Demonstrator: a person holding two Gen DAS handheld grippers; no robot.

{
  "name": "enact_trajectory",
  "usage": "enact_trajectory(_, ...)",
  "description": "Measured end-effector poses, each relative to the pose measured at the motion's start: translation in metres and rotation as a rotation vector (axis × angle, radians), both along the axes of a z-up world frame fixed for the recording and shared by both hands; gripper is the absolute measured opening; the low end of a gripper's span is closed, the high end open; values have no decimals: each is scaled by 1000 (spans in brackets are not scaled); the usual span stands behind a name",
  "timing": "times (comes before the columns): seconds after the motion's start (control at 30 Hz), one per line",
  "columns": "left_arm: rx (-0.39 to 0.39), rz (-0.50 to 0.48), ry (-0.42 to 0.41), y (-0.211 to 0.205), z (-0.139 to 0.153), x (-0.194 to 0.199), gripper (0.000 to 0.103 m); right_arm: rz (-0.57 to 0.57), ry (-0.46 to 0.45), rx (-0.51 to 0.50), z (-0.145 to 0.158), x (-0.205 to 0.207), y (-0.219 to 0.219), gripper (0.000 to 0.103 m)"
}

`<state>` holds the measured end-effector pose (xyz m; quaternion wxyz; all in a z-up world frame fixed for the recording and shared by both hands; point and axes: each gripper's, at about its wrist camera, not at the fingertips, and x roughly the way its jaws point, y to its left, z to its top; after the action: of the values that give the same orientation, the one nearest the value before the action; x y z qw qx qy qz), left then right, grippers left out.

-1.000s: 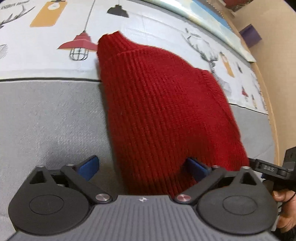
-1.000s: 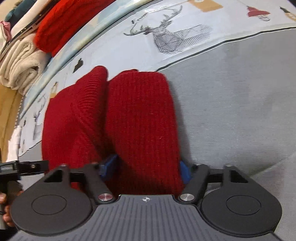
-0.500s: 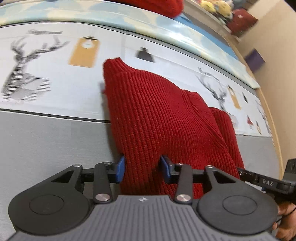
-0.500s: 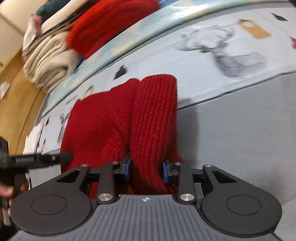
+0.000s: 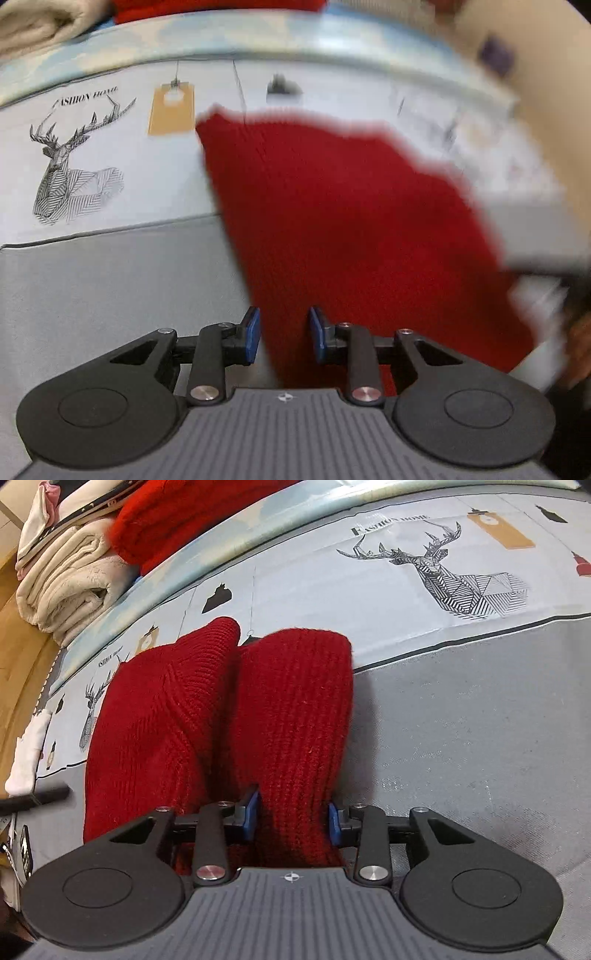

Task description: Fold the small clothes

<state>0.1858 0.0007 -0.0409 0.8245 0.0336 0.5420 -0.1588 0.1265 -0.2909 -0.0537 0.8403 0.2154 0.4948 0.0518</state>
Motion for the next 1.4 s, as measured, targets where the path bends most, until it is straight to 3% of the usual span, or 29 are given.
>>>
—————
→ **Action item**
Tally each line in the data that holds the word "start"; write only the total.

→ **Result of this task**
2